From Oil Fields to Real Estate Empires with Casey Gregersen
Show Notes
Casey Gregersen worked twelve years as a petroleum engineer at Shell. The job had an unusual rhythm: two weeks on a drilling rig, two weeks completely off with zero work responsibility. He used the off weeks to start buying houses. In October 2022, with three companies running, he walked away from Shell.
Today Casey runs Bighorn Capital Fund, Wile Homes, and Gregersen Properties. He invests primarily in Wyoming, a market where his only real competition is the lack of contractors to keep up with demand. That contractor shortage was the central problem he had to solve to scale.
What landed in this conversation:
- The VA build during COVID layoffs. Shell laid off 40 percent of Casey's team in 2020. Instead of waiting to see if his number got called, he sat down and read The 4-Hour Work Week, then recorded himself doing every property management task he was already running from Houston. Wrote it all into SOPs. Hired and trained a virtual assistant. The VA owned the SOPs from that day. That was the unlock that let the side hustle scale.
- The local bank shortcut. Early on, instead of working with big mortgage brokers, Casey walked into a small local bank in the Wyoming town he was investing in and did a deal. The relationship compounded across dozens of properties. Most new investors miss this because they assume the broker network is the only path.
- The in-house contractor model. Wyoming does not have a deep GC bench. Casey solved it by hiring four to five 1099 crews directly. When a deal hits his pipeline, he is talking to the guy who will actually do the work, and that guy controls the schedule. The timeline gets predictable. The carry costs drop. The investor pitch becomes "here is our budget and here is our timeline, and we know we can hit it" because the labor is not a third party balancing five other clients.

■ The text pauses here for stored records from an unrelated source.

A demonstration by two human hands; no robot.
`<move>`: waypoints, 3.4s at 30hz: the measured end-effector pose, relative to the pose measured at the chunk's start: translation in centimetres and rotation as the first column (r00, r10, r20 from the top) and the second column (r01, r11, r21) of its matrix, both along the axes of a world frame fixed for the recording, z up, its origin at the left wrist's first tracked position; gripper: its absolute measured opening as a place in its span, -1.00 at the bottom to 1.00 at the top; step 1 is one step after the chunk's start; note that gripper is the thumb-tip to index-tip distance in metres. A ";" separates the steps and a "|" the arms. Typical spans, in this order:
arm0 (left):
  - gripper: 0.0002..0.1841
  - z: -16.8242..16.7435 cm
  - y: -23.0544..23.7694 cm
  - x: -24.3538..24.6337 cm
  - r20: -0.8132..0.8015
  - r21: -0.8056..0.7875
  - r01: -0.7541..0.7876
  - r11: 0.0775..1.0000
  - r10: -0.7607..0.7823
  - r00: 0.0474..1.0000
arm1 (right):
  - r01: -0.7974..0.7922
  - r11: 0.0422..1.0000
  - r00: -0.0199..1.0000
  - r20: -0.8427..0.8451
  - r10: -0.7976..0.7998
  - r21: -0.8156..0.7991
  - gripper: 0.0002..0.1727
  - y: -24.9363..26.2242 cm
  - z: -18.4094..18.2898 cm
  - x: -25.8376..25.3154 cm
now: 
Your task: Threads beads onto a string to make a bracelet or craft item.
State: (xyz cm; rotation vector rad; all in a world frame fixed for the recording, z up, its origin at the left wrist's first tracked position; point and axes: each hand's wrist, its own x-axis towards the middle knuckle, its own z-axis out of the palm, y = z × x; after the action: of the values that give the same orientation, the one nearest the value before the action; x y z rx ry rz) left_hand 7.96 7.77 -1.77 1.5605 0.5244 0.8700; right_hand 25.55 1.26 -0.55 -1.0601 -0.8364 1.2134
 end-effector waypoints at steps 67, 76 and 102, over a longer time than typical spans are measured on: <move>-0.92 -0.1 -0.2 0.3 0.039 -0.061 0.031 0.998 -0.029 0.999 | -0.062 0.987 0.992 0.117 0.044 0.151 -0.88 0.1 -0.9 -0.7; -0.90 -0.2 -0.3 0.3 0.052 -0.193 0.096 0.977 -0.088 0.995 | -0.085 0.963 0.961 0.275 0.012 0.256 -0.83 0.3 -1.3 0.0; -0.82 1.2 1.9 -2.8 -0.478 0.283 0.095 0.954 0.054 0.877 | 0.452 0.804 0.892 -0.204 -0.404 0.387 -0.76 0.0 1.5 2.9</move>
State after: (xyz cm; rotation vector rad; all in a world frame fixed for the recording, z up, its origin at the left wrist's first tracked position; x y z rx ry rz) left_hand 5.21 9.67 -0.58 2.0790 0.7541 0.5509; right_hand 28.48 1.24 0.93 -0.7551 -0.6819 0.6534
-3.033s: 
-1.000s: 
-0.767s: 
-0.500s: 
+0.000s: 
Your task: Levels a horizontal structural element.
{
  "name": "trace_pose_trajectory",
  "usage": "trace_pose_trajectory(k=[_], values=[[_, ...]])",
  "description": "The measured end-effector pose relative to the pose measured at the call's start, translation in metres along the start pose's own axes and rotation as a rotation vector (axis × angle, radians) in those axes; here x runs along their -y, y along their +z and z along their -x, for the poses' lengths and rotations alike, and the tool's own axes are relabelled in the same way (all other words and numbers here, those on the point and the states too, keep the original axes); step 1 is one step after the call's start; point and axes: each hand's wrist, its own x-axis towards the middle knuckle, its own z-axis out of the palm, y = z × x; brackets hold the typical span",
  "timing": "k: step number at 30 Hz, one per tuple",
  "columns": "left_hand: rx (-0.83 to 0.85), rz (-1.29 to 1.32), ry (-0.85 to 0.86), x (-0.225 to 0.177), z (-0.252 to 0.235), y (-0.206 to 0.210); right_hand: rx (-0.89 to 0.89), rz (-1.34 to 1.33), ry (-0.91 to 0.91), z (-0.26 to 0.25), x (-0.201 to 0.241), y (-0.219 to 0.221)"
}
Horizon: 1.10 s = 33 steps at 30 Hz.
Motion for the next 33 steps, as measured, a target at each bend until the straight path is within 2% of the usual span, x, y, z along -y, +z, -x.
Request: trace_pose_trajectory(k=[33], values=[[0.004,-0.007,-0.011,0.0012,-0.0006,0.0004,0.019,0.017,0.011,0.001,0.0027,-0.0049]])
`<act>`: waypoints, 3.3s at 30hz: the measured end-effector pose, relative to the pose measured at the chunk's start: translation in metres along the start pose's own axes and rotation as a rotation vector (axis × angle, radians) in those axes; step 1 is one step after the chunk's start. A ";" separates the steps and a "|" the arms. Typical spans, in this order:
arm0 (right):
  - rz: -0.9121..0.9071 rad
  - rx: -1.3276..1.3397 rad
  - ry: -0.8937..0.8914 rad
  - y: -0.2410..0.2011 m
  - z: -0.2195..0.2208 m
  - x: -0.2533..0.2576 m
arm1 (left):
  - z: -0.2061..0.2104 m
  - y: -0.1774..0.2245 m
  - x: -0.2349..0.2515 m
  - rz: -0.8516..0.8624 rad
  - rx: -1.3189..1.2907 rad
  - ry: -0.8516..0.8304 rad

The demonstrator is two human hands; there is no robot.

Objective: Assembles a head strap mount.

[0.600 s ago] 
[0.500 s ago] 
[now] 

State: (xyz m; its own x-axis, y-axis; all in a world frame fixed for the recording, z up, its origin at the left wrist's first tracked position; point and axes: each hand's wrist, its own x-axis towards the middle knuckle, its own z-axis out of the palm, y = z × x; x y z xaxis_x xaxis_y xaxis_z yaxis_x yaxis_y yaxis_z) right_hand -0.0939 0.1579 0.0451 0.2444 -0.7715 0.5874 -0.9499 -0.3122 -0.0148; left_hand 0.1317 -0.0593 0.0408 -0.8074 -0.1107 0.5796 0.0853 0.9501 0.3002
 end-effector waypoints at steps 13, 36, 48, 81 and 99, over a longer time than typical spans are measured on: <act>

- The two-exit rule. Casey scaled up to $500,000 to $700,000 fix-and-flips in the TCU area with a new GC and project manager. Properties stopped selling. He had to drop the list price by $10,000 a week until they cleared, on the advice of his hard money lender. The lesson, in his words: never run a flip where your only exit is selling at ARV. Always have a refinance-and-rent fallback. In Wyoming his $150,000-buy / $50,000-rehab / $300,000-sell deals could always pivot to a rental that covered the debt. Every single deal has a curveball.
Book Casey keeps coming back to: Capital Gaines by Chip Gaines, for the "win-win either way" framing.